◆ **The problem**:
Your answer should hold only the line containing "Could you point to the silver" and each line that follows it in the listing, copied exactly.

Stored data START

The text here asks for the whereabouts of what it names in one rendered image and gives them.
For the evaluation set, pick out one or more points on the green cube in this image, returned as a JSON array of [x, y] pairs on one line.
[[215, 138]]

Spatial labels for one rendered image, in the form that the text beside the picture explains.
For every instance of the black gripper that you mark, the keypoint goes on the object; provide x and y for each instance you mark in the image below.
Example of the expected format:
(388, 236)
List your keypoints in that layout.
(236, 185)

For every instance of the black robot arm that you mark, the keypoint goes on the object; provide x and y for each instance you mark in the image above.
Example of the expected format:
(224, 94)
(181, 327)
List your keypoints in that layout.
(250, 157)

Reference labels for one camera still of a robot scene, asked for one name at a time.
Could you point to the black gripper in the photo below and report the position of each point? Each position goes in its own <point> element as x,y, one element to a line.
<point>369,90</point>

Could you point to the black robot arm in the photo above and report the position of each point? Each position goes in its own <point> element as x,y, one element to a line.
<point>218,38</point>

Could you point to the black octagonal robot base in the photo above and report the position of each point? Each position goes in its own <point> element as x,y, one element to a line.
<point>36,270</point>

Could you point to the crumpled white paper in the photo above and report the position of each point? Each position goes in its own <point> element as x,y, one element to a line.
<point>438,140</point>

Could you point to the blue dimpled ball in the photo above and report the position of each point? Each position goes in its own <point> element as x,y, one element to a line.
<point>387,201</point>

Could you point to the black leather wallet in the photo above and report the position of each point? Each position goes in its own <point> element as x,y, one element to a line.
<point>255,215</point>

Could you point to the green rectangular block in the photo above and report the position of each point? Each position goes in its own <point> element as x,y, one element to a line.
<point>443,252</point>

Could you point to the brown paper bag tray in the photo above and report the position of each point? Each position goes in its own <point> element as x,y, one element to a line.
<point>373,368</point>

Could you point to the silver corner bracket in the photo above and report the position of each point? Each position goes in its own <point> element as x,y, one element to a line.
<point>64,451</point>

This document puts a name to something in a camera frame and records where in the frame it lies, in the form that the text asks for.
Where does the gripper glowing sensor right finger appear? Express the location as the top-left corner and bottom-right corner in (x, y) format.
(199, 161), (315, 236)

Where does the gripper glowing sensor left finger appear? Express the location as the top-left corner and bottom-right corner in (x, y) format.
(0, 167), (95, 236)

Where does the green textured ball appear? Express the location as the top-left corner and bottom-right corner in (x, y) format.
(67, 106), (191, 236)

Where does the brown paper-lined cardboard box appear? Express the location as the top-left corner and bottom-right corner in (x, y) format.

Stored data END

◆ **Result of this task**:
Could you point to the silver corner bracket in the photo above and report the position of each point? Each position goes in its own <point> element as x,y, one element to a line.
<point>64,451</point>

This document puts a name to something in a camera frame and records where in the frame it lies, in the form that the text asks for.
Where does the gripper glowing sensor right finger appear? Express the location as the top-left corner and bottom-right corner in (x, y) format.
(199, 161), (315, 236)

Where does the gripper glowing sensor left finger appear? Express the location as the top-left corner and bottom-right corner in (x, y) format.
(0, 167), (95, 236)

Where does the green textured ball appear? Express the location as the top-left corner and bottom-right corner in (x, y) format.
(67, 106), (191, 236)

Where does the brown paper-lined cardboard box appear? Express the location as the top-left corner and bottom-right corner in (x, y) format.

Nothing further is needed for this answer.